Amoeba: Binary Code Diverisfication through Composite Software Diversification
Amoeba is built on top of Uroboros, for installation instruction, please refer to RAEDME_uroboros.md.
Amoeba takes 32-bit ELF executable binaries as the input. Currently we provide ten classic diversification transformations. Users can select one or multiple methods to use. The diversification code is at ./src/plugins/diversification. For implementing new diversification transformation, please refer to README_uroboros.md.
We have set up code to invoke the diversification transformations in src/ail.ml. Users can directly leverage the code there for instrumentation.
For example, in order to utilize basic block reordering for instrumentation, uncomment code in ail.ml at line 197:
let il' = bb_rod_div#visit il'
After that, rebuild the codebase through
cd src ./build
To use Amoeba to diversify bzip:
python amoeba.py bzip
Note that multiple transformations can be used together in one iteration. In that case, users can uncomment multiple transformation code in ail.ml.

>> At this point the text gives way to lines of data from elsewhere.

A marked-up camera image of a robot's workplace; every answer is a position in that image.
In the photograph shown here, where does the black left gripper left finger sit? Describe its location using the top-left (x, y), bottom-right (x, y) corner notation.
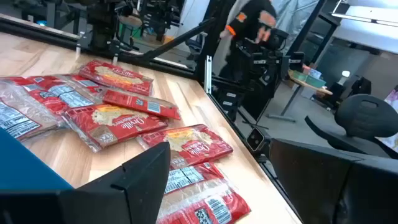
top-left (0, 141), bottom-right (172, 224)

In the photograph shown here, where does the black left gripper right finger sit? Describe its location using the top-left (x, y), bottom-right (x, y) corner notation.
top-left (269, 138), bottom-right (398, 224)

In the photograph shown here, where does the red Orville popcorn bag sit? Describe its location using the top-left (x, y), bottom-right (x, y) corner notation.
top-left (78, 59), bottom-right (154, 96)
top-left (61, 104), bottom-right (169, 153)
top-left (102, 89), bottom-right (182, 121)
top-left (136, 123), bottom-right (234, 170)
top-left (6, 73), bottom-right (108, 116)
top-left (0, 80), bottom-right (65, 141)
top-left (156, 161), bottom-right (252, 224)

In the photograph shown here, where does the green box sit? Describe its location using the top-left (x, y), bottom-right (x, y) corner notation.
top-left (294, 70), bottom-right (326, 89)

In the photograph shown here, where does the round wooden table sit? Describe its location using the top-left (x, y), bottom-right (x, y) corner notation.
top-left (267, 70), bottom-right (333, 123)

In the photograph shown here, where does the person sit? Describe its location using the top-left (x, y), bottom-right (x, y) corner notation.
top-left (214, 0), bottom-right (278, 77)

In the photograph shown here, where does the black office chair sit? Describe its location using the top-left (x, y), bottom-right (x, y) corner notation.
top-left (304, 93), bottom-right (398, 158)

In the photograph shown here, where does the blue plastic basket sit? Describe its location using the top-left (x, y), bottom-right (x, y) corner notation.
top-left (0, 127), bottom-right (75, 191)

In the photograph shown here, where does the silver metal bracket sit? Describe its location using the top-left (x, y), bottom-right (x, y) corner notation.
top-left (204, 55), bottom-right (213, 95)

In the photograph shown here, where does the small black table-level camera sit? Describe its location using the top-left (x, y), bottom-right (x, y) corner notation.
top-left (246, 127), bottom-right (266, 152)

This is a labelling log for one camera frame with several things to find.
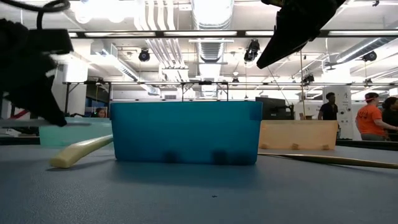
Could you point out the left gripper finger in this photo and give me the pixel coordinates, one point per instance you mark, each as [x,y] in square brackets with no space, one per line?
[34,99]

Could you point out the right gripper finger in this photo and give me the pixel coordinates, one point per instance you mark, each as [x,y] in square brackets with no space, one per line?
[286,40]

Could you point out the cream plastic utensil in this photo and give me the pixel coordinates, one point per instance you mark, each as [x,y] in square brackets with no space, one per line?
[74,152]

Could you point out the blue plastic bin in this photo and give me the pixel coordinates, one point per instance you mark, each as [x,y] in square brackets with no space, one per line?
[186,133]

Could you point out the black hanging spotlight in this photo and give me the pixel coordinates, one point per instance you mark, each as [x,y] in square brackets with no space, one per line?
[144,55]
[252,51]
[370,56]
[308,79]

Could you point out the teal plastic bin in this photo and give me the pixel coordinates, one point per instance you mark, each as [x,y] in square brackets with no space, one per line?
[74,133]

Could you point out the person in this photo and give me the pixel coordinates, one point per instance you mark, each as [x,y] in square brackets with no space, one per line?
[370,119]
[391,115]
[101,112]
[329,109]

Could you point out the black computer monitor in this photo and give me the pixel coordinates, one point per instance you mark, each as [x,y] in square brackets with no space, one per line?
[272,109]

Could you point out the orange plastic bin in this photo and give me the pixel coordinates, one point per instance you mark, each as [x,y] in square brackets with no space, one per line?
[298,133]

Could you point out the black background rig frame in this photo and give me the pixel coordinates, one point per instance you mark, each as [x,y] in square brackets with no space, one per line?
[66,99]

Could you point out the silver ceiling ventilation duct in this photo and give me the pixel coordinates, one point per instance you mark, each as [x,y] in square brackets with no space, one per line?
[211,49]

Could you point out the black overhead frame bar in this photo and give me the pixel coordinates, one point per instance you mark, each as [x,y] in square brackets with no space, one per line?
[160,34]

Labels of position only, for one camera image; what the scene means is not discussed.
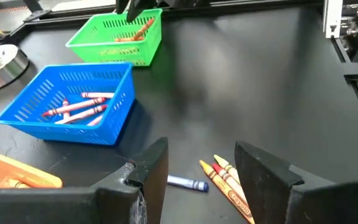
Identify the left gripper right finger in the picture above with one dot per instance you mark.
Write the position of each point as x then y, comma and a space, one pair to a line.
306, 205

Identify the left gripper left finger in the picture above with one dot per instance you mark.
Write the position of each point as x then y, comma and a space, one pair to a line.
73, 208

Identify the green plastic basket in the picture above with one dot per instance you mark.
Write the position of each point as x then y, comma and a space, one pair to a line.
120, 57

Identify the orange plastic basket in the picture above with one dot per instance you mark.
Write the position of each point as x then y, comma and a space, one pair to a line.
11, 168

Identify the white edge plate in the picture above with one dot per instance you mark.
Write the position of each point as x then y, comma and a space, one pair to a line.
332, 18

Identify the blue plastic basket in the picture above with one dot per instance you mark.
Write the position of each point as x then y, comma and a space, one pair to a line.
26, 124

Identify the dark blue crayon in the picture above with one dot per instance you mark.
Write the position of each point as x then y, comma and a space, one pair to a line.
186, 183

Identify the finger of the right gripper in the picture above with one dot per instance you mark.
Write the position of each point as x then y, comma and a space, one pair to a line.
137, 9
121, 5

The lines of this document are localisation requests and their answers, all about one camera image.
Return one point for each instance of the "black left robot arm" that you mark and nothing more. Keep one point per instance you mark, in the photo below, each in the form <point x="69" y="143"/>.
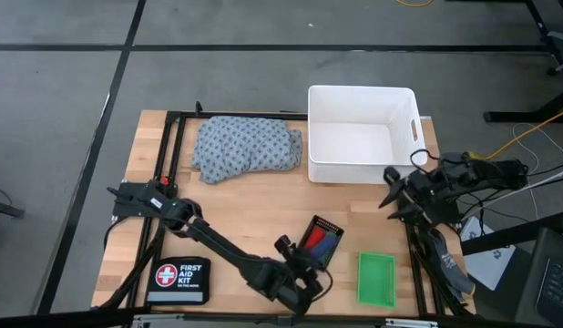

We also provide a helper function get_random_num() in ail.ml to generate a random number. To randomly select different transformation passes in different iterations, users can leverage a random number to decide which transformation to choose (For instance, only use basic block reordering when random_number mod 9 == 0).
As tested in our paper, the diversification process can be iterated for multiple times. Python script amoeba.py provides an option (-i) to manipulate the diverisfication process. For example, the following command iterates the diversification transformations for 500 times.
python amoeba.py bzip -i 500
After transformtion, a subfolder will be created in ./src folder, with input binary name and timestamp. For example:
When reassembling the diversified outputs, Ameoba requires to use linker scripts to leave "enough space" for the outputs (as the size of diversified code can probably grow).
For instance, if originally the .text section of bzip is loaded into memory address 0x8048440. As the instrumented code size grows, users can conservatively load the .text section into address 0x7048000 to leave additional memory space.
Please refer to README_uroboros.md for how to write linker scripts.